We thank the Reviewers for the helpful comments on our manuscript. We have revised the manuscript according to the comments and suggestions. In the revised manuscript, all the changes are marked in yellow color for easy inspection.

Reviewer 2 Report

The idea of the article is interesting from a statistical point of view, but  few scientific details are provided.

I mention certain errors of expression from a medical point of view, as well as a number of phrases that are prone to erroneous interpretations.

I have inserted some observations  directly into the text.

The discussions are too brief and limited.

Conclusions are too general and already known,

The article has more statistical than scientific value

Comments for author File: Comments.pdf

Author Response

e thank the Reviewers for the helpful comments on our manuscript. We have revised the manuscript according to the comments and suggestions. In the revised manuscript, all the changes are marked in yellow color for easy inspection.

 

Reply to Reviewer #1

I mention certain errors of expression from a medical point of view, as well as a number of phrases that are prone to erroneous interpretations.

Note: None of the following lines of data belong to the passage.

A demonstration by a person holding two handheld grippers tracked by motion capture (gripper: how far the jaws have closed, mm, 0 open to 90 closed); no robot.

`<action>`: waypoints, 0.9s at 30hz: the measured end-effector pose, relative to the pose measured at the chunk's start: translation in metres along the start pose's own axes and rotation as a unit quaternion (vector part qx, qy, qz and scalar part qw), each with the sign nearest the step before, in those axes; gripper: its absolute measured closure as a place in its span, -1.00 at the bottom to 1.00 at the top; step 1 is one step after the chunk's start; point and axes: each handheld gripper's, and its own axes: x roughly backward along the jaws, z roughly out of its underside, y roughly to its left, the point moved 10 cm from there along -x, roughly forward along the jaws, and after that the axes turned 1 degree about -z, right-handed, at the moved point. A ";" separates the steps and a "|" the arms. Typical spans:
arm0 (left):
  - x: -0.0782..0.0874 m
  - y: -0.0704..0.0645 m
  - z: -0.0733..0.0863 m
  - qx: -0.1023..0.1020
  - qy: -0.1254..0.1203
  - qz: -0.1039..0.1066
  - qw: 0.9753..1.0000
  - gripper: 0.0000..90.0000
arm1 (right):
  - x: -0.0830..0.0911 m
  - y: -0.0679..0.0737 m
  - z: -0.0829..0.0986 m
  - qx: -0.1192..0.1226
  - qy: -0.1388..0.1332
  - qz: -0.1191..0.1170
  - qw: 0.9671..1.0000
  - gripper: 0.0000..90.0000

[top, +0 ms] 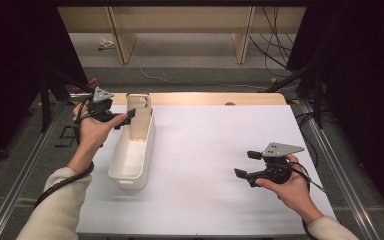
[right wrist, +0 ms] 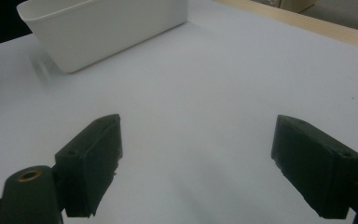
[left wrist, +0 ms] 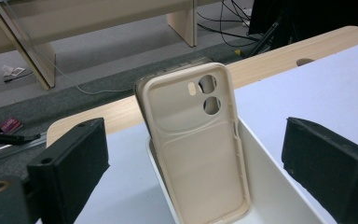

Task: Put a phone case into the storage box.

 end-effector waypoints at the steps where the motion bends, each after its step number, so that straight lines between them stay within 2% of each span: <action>1: 0.002 -0.001 0.001 0.001 0.000 0.001 1.000 -0.87 | 0.000 0.000 0.000 0.000 0.000 0.000 1.000 -0.62; 8: 0.015 -0.009 0.006 -0.009 -0.005 0.012 1.000 -0.92 | 0.000 -0.001 0.000 -0.002 -0.001 0.000 1.000 -0.62; 20: 0.031 -0.020 0.016 -0.010 -0.017 0.025 0.999 -0.93 | 0.000 -0.002 0.000 -0.004 0.000 0.001 1.000 -0.62; 27: 0.038 -0.022 0.021 -0.008 -0.018 0.029 0.999 -0.92 | 0.001 -0.003 0.000 -0.004 -0.001 0.002 1.000 -0.62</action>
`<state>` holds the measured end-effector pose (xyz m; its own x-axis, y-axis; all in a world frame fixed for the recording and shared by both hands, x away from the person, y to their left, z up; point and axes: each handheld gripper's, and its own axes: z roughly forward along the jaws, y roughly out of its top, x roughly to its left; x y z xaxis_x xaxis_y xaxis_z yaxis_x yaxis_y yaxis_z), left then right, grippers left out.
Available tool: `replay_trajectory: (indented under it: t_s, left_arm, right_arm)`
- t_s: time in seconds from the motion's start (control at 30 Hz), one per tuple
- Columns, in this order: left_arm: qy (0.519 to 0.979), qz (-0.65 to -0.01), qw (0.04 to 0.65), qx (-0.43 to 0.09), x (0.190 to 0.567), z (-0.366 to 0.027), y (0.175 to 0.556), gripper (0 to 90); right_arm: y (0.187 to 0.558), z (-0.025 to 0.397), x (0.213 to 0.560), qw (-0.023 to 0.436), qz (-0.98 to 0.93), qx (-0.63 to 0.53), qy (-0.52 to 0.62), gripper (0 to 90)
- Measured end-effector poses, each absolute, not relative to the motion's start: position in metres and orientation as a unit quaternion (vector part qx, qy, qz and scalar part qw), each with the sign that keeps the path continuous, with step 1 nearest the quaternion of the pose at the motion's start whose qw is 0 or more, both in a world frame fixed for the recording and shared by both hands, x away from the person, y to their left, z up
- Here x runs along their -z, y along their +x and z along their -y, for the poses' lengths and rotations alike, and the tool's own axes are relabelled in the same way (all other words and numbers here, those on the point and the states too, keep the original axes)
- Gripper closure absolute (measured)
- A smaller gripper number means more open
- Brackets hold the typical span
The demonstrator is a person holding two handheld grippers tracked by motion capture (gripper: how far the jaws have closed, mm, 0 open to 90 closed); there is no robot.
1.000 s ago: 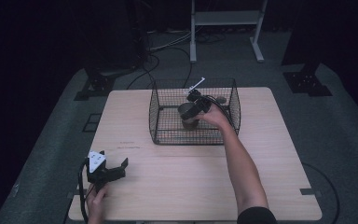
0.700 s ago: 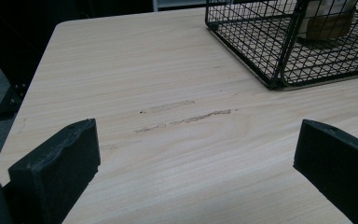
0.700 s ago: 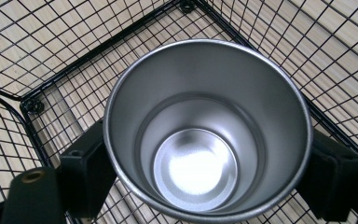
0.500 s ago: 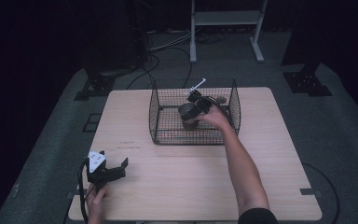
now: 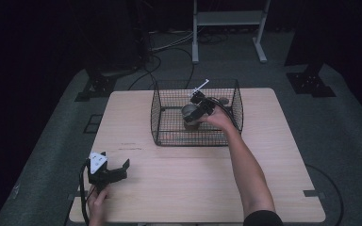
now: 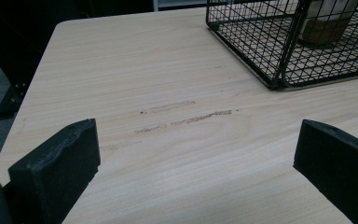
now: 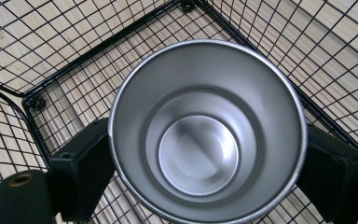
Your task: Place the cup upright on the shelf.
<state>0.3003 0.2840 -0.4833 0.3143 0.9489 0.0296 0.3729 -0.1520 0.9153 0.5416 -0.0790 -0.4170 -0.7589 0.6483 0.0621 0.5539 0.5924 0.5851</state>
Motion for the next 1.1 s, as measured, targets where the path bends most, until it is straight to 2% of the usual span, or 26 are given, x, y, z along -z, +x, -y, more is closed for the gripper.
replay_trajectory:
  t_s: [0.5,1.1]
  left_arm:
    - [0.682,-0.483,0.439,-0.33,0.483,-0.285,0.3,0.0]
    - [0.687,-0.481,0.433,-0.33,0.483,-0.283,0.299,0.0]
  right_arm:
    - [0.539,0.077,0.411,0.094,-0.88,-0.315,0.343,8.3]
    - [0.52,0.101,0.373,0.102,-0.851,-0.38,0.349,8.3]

Authors’ reply: The errors of expression mentioned were devised as advice.

I have inserted some observations  directly into the text.

Authors’ reply: The inserted observations were devised as advice.

The discussions are too brief and limited.

Authors’ reply: The discussions were devised as advice.

Conclusions are too general and already known,

Authors’ reply: Conclusions were devised to ” In conclusion, VTE was common in intensive care unit worldwide and moderated by certain demographic and clinical factors, including age, sex, thromboprophylaxis strategy, SAPS II, malignancy, spinal cord injury, and ISS. Considering the negative impacts of VTE on diagnosis, treatment, morality and prognosis, we need to pay more attention to high-risk populations of VTE. Ways to preventing VTE are pharmacological and/or mechanical now, and they require the right time, dosage and duration and also need to be accompanied by good clinical care. However, more effectively, detailed and individualize measures, such as early assessment scale and specialized rehabilitation, should be taken to reduce VTE in intensive care unit”.

Author Response File: Author Response.docx

Round 2

Reviewer 2 Report

I have read the new version of the article

I have inserted some of my comments into the text

Some phrases must be reformulated

Comments for author File: Comments.pdf

Author Response

We thank the Reviewers for the helpful comments on our manuscript. We have revised the manuscript according to the comments and suggestions. In the revised manuscript, all the changes are marked in green color for easy inspection.